Wednesday, January 6, 2010

Old movies for mystery fans

Over the Christmas vacation I watched an old Erol Flynn movie from 1941 called

"Footsteps in the dark." It's about an investment broker who moonlights as a mystery writer. Of course his wife and mother-in-law are convinced his mysterious actions mean he is cheating on his wife, so also set out on a plot of their own. I find that often early on Saturday mornings the cable channels that run old movies especially Turner Classic movies will run great old mystery theme flicks from the 40's and 50's. I have seen some gems. Also check out the Internet Movie database for background on old mystery genre movies.

Saturday, January 2, 2010

"A" Book

"They call us the spring people." So opens, Dive Deep and Deadly by Glynn Marsh Alam. Set in the swamp country south of Tallahassee, Florida near the Palmetto River, this mystery in the first in a series of seven with an eighth due out in 2010. The protagonist, Luanne Fogarty, is an adjunct diver for her local police department. Having grown up in that area, she is very familiar with the springs and underwater caves where bodies and other things can be effectively hiden or even stored on a short-term basis. Having lived briefly in Florida, I found the descriptions of the unrelenting heat, humidity and bugs quite realistic. I have never read any mysteries set in this area so the habits and issues facing the natives were a new lesson. There were red herrings although I did figure out "whodunit" before the end. Fogarty, was well developed through the bookas were other characters who are sure to show up in future novels. I was entranced with a middle aged heroine and her love interests (yes, more than one) also in the 50ish age group. Alam is from this area and, like Fogarty, a former linguistics teacher and diver. Also, she had a career in the National Security Agency and is probably familiar with mysteries overall. I plan to read more of this series although it appears I may have to find some on Amazon, or at local book sales, as they don't seem readily available in the Massachusetts and Connecticut library systems.

Friday, January 1, 2010

Painted Lady by Peter Abresch

I began my A to Z mystery journey by reading "Painted Lady" by Peter Abresch which is self titled "an elderhostel mystery." This is a series with lead character James P. Dandy who takes elderhostel trips and solves murders along the way. Ironically, the story begins in a hotel that is hosting an annual Bouchercon which is the largest convention of mystery readers and authors in the world. So it seemed fitting to begin here. Jim Dandy and his lady love Dodie Swisher are preparing to attend an elderhostel trip that will take them to the Santa Fe Trail. They almost immediately witness the death of a local shaman or medicine woman who falls from a hotel roof. Ths story continues from there with many twists and turns. The author puts in a whole host of characters that they meet on the trip for many red herrings. Abresch also gives a flavor of what one might experience in taking an elderhostel program. If you want to know more about elderhostel programs nationally and world wide, it is now called Exploritas. This is a light enjoyable series. I like an author who writes a good story but also gives you things to learn about and experience.
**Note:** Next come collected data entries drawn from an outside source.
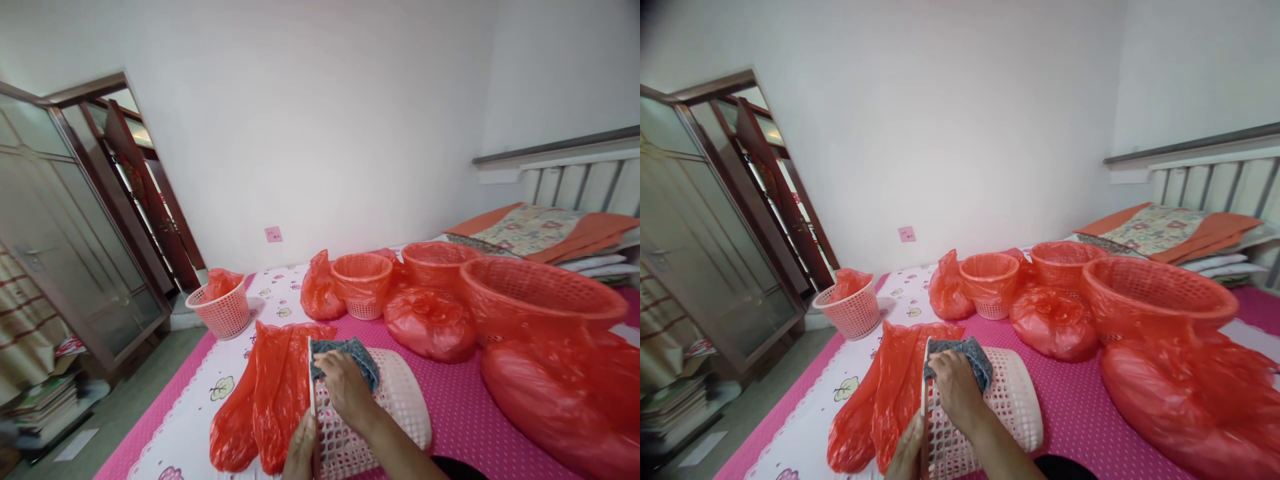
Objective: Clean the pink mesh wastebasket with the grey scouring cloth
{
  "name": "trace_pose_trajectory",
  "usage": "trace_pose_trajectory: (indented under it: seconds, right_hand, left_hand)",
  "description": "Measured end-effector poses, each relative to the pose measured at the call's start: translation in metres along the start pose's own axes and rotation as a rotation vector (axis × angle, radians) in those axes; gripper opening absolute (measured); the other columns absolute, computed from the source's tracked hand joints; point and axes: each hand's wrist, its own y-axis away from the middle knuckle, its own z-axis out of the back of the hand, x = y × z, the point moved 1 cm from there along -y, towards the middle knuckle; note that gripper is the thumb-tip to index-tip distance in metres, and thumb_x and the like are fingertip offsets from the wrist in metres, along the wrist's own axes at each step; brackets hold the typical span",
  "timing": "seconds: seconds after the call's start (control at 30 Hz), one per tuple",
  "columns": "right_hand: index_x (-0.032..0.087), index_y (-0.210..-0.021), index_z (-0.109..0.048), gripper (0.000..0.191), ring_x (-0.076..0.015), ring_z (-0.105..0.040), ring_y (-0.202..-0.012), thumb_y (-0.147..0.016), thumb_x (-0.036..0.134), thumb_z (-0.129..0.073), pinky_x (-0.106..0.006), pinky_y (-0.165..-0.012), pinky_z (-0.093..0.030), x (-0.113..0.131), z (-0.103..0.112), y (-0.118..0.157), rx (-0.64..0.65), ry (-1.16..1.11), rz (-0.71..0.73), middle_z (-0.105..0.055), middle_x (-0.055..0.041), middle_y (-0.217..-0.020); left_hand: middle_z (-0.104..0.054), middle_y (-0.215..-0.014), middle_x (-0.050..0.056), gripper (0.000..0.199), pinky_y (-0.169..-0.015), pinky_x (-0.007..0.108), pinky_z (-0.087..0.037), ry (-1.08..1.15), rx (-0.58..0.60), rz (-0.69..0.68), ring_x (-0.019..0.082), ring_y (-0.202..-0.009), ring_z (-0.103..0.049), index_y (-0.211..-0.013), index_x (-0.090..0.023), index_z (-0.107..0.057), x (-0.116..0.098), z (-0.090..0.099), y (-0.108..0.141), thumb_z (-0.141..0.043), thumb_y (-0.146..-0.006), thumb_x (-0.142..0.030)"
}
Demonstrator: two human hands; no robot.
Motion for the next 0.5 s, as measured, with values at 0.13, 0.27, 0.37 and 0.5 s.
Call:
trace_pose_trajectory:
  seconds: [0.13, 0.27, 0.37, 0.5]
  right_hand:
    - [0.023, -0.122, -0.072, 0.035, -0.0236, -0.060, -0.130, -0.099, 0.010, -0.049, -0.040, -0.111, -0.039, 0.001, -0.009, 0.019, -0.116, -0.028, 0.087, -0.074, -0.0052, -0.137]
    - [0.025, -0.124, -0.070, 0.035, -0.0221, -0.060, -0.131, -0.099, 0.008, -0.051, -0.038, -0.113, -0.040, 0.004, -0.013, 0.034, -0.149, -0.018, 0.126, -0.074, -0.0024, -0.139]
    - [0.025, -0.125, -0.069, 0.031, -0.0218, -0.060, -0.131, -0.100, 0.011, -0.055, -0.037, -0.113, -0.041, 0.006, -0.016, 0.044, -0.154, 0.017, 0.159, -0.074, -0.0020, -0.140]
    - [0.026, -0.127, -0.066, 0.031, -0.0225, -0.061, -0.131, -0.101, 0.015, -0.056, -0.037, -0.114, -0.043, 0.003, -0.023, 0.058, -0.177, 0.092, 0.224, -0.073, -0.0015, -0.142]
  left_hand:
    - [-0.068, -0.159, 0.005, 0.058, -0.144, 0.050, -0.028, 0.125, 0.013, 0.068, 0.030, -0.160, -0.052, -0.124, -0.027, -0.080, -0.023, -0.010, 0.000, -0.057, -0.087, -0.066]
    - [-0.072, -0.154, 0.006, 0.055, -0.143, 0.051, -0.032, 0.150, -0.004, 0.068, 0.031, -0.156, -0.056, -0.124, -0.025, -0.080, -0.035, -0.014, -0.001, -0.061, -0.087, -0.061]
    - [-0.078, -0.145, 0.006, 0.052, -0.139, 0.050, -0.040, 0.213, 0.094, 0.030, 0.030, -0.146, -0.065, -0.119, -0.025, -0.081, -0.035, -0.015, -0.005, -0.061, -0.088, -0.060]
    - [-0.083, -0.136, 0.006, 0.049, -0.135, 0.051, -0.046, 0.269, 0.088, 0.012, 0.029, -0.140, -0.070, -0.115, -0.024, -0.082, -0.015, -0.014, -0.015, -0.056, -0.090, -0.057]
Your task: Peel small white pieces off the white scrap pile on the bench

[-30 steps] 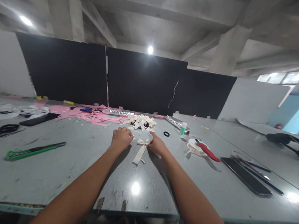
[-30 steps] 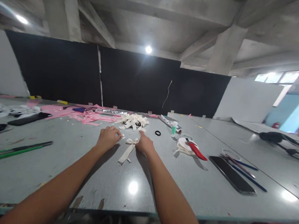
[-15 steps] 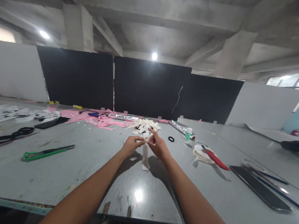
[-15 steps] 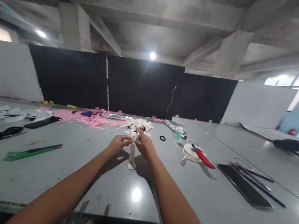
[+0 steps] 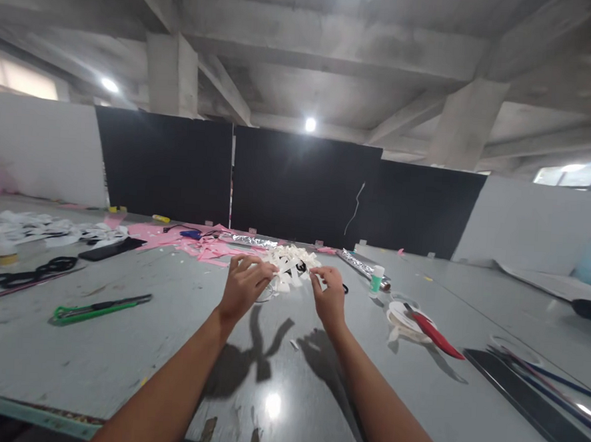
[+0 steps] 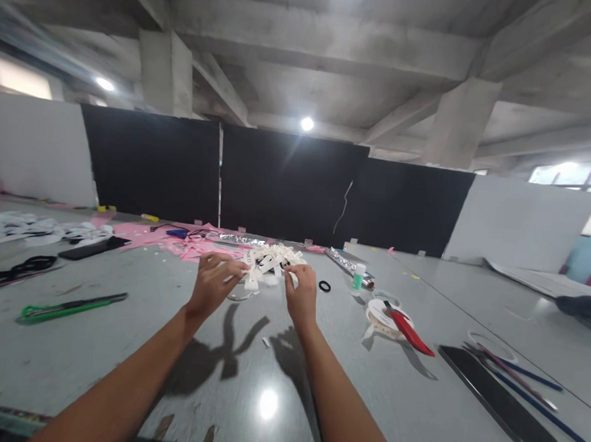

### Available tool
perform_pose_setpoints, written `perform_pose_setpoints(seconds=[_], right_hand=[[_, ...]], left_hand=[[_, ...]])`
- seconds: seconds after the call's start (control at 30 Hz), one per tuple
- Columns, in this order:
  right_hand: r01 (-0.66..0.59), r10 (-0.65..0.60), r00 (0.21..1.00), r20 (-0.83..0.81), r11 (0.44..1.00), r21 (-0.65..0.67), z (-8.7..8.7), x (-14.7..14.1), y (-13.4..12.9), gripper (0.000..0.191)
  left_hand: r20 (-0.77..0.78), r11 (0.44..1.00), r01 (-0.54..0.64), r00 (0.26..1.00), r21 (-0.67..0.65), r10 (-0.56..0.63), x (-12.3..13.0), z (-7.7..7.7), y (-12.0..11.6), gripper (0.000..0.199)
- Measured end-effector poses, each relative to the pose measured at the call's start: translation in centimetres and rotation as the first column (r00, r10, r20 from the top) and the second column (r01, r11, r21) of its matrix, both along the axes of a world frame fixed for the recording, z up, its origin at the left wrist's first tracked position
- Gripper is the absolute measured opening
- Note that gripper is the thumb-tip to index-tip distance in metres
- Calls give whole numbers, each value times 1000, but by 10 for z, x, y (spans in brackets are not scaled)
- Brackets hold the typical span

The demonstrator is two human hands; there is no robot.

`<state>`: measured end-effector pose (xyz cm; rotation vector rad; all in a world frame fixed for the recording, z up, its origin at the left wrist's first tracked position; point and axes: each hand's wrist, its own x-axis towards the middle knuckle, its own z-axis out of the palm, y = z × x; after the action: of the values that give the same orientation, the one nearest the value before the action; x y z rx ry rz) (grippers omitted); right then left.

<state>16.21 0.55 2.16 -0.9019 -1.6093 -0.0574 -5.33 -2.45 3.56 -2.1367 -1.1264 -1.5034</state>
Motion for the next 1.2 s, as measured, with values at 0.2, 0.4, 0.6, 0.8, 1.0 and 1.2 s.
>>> perform_pose_setpoints(seconds=[0.2,0.4,0.6,0.8,1.0,1.2], right_hand=[[-30,30,1000,4,998,47,5,0,-5,17],[-31,30,999,-21,999,-29,-2,-3,-2,16],[-45,43,997,-62,998,-42,-1,-3,-8,24],[-116,113,990,88,992,38,6,-8,-14,15],[-136,126,959,253,990,22,4,-12,-14,22],[-227,239,945,223,971,-79,0,-13,-13,26]], left_hand=[[25,997,-37,999,68,35,2,1,-4,13],[114,999,33,993,17,-34,7,4,-4,14],[420,945,175,906,-276,-45,16,-12,16,19],[675,705,518,734,-484,-76,27,-22,24,29],[756,565,643,652,-517,-51,31,-22,23,51],[645,609,567,755,-554,-117,31,-23,19,44]])
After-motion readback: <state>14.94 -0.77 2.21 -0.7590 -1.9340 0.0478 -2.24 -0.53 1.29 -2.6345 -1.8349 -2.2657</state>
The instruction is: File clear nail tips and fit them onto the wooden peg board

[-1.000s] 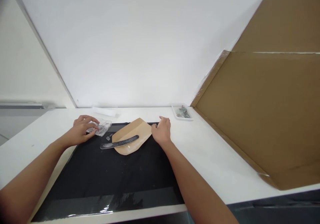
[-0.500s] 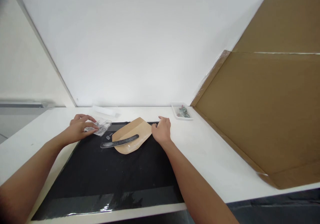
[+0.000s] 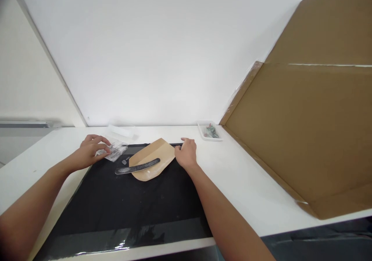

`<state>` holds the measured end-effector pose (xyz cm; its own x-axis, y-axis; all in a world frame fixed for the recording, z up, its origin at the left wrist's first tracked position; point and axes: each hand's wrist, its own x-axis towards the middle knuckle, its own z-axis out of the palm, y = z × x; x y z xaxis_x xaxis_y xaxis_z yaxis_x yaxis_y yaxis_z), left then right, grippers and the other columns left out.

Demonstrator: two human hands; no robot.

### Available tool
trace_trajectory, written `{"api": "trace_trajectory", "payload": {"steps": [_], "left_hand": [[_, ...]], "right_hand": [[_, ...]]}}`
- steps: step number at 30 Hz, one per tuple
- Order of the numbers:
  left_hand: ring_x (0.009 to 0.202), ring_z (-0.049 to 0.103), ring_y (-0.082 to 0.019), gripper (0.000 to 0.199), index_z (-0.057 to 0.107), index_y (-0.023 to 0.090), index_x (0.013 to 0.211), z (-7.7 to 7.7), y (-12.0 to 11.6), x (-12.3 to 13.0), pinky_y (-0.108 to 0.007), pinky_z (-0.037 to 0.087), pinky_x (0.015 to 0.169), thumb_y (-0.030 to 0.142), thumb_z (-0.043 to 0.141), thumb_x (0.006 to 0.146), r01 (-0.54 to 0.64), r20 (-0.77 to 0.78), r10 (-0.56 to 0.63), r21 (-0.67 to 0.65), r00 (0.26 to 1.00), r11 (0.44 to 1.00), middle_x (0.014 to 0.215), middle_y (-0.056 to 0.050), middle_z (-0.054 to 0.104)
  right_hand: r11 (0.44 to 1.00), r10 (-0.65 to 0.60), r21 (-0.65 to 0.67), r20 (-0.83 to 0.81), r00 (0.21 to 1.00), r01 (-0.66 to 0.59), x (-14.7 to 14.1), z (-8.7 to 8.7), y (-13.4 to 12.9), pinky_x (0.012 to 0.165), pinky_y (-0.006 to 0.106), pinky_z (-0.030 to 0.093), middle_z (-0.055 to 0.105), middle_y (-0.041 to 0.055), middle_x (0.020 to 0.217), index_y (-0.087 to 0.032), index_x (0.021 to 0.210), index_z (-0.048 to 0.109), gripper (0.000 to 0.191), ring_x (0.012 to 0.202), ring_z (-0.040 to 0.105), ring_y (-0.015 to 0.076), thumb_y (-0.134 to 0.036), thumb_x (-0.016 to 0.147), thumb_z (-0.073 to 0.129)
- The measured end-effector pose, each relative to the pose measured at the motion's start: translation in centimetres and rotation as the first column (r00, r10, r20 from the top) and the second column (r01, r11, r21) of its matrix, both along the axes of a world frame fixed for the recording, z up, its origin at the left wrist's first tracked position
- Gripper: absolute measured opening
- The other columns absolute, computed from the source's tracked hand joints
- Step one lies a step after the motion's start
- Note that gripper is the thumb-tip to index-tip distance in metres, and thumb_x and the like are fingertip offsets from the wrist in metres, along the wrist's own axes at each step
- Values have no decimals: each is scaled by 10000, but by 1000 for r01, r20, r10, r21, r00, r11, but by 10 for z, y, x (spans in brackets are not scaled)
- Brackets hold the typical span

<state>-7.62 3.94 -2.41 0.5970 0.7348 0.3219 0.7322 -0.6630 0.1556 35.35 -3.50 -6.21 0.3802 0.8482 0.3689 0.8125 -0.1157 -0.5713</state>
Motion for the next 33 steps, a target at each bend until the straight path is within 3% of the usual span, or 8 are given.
{"api": "trace_trajectory", "payload": {"steps": [6, 13, 22, 33], "left_hand": [[1201, 488, -359, 237, 831, 371, 992, 0, 0, -1, -533, 424, 990, 485, 635, 925, -23, -13, 24, 22, 1000, 999, 1203, -79, 696], [1253, 460, -411, 284, 850, 426, 1005, 7, -7, 1, -572, 420, 960, 548, 599, 951, -80, -139, 83, 24, 987, 996, 1257, -91, 686], [1260, 447, -409, 282, 841, 365, 972, 8, -11, 5, -527, 446, 924, 518, 604, 962, -108, -165, 110, 21, 980, 994, 1293, -99, 666], [1241, 450, -399, 289, 780, 268, 930, 7, -8, 6, -542, 457, 929, 457, 564, 968, -48, -146, 48, 5, 988, 999, 1294, -102, 664]], "right_hand": [[992, -97, -73, 21, 995, 98, -4, 7, -3, 1131, 628, 395, 646, 218, 1271, -157, 1257, 671, 442, 1320, 544, 413, -269, 841, 575], [982, -110, -150, 38, 993, 115, -7, 12, -5, 1122, 585, 415, 645, 208, 1300, -156, 1285, 675, 442, 1322, 549, 388, -275, 873, 567], [973, -101, -206, 48, 994, 109, -5, 13, -4, 1118, 483, 443, 656, 174, 1317, -165, 1292, 677, 428, 1333, 551, 345, -288, 900, 557], [969, -128, -206, 61, 990, 138, -7, 14, -4, 1110, 514, 449, 697, 157, 1298, -180, 1286, 692, 429, 1300, 598, 348, -297, 893, 568]]}}
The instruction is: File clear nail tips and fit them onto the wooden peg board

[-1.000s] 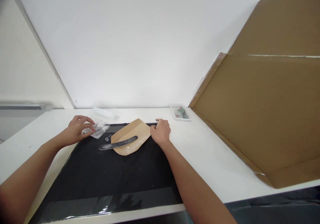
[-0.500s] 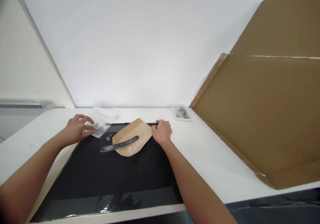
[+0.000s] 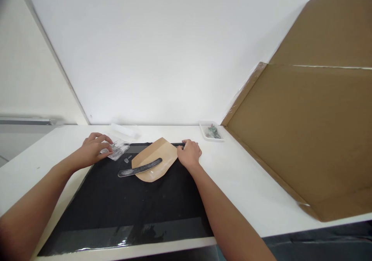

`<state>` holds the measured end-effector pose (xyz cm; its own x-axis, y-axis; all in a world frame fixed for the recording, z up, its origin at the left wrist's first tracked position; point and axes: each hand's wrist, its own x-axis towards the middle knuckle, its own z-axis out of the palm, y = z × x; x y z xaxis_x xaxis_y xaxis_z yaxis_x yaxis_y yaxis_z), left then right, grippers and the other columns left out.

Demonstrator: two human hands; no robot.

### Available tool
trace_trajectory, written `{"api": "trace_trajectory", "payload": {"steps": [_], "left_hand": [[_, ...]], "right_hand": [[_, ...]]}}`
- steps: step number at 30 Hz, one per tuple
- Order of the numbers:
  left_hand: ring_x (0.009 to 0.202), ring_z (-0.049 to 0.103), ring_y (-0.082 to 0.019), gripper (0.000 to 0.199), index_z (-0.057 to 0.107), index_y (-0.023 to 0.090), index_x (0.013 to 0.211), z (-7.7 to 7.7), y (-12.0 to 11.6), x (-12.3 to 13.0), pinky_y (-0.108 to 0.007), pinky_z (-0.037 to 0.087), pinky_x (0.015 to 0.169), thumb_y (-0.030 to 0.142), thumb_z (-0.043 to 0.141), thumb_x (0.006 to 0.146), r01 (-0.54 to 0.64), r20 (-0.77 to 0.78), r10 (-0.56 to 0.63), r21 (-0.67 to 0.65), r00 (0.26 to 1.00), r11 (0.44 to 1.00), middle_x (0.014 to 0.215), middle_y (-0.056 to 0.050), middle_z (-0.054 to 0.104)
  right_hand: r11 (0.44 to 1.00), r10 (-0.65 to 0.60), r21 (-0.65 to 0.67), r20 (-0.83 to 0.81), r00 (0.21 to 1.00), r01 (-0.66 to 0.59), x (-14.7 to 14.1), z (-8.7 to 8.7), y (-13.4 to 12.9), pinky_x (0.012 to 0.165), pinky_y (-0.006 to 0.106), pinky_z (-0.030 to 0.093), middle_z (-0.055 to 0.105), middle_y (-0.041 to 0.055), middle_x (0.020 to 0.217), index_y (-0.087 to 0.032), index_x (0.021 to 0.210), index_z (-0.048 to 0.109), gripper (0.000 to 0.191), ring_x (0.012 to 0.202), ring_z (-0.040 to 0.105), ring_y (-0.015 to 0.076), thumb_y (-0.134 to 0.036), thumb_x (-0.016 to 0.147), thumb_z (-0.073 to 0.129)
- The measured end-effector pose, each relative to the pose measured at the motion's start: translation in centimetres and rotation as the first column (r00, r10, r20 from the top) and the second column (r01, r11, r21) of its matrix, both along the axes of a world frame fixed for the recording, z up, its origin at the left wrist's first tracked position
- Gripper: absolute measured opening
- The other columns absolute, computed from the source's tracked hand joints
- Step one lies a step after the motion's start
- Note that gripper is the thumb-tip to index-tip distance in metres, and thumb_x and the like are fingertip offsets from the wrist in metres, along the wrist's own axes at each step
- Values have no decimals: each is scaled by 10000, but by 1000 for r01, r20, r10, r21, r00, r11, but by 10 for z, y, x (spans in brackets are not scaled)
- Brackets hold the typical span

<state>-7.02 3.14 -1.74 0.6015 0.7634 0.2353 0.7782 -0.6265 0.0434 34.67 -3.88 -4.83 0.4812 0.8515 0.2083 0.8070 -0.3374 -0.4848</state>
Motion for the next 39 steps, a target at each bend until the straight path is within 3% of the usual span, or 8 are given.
{"api": "trace_trajectory", "payload": {"steps": [6, 16, 22, 25, 28, 32, 37, 39], "left_hand": [[1296, 431, -386, 325, 731, 244, 946, -1, -2, 2, -571, 447, 987, 425, 471, 1015, 74, -5, -74, 10, 997, 997, 1401, -101, 587], [1229, 460, -357, 287, 673, 248, 977, 4, -4, 6, -566, 429, 1006, 424, 451, 1020, 45, 92, -45, 7, 995, 999, 1310, -102, 616], [1127, 550, -340, 310, 669, 244, 1016, 12, -7, 11, -536, 428, 973, 454, 442, 1019, -27, 172, 27, 0, 985, 1000, 1148, -103, 698], [1004, 617, -297, 348, 655, 221, 1002, 14, -6, 14, -453, 471, 914, 507, 457, 1014, -48, 277, 57, -40, 959, 998, 1029, -91, 716], [915, 648, -255, 392, 673, 211, 987, 14, -8, 20, -373, 502, 831, 569, 513, 985, -66, 425, 111, -120, 899, 991, 987, -77, 724], [864, 669, -205, 418, 719, 204, 965, 13, -15, 34, -313, 518, 811, 611, 629, 929, -63, 624, 217, -259, 750, 964, 944, -48, 744], [821, 679, -185, 466, 750, 174, 961, 15, -35, 62, -263, 502, 697, 621, 768, 834, 103, 793, 294, -406, 534, 908, 945, -77, 775], [813, 685, -185, 454, 755, 170, 961, 15, -45, 74, -258, 499, 673, 600, 796, 822, 148, 812, 351, -463, 465, 874, 952, -89, 789]], "right_hand": [[1000, 4, 7, 3, 1000, -4, 0, -1, 1, 1099, 515, 466, 696, 160, 1300, -181, 1270, 699, 421, 1311, 588, 347, -296, 886, 571], [999, 33, 12, 3, 999, -33, 2, -1, 0, 1120, 493, 458, 678, 169, 1316, -165, 1285, 691, 431, 1321, 568, 346, -289, 895, 556], [999, 36, 13, -1, 999, -36, 2, -1, 0, 1116, 493, 462, 676, 169, 1311, -166, 1292, 689, 432, 1321, 566, 347, -292, 902, 552], [999, 41, 19, -3, 999, -41, 2, -1, 0, 1123, 489, 455, 684, 163, 1296, -170, 1284, 691, 425, 1321, 563, 340, -284, 897, 558], [999, 46, 29, -10, 999, -46, 2, -1, 0, 1115, 487, 461, 687, 161, 1289, -170, 1269, 695, 414, 1305, 572, 337, -275, 891, 561], [996, 58, 62, -18, 998, -57, 2, -1, -1, 1104, 507, 463, 681, 177, 1278, -162, 1252, 695, 402, 1309, 568, 357, -264, 890, 556], [976, 109, 188, 15, 994, -110, -4, 6, -7, 1202, 500, 356, 655, 129, 1345, -201, 1249, 670, 361, 1492, 405, 335, -242, 928, 509], [940, 162, 296, 49, 986, -169, -10, 14, -13, 1228, 496, 311, 660, 99, 1354, -225, 1216, 659, 310, 1526, 365, 307, -255, 959, 488]]}}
I would definitely read more of these books. The character names are a little cornball, but the story is strong enough to get over that part. The author seems to have researched his background well and the book held my interest throughout. As I will share in the future, I am terrible at figuring out 'whodunit.'
I hope you all will check out Peter Abresch as a mystery series author. I found that CWMARS.ORG in MA and Bibliomation in CT both carry these books, so go to your local library and check one out or order through interlibrary loan. Thanks for reading!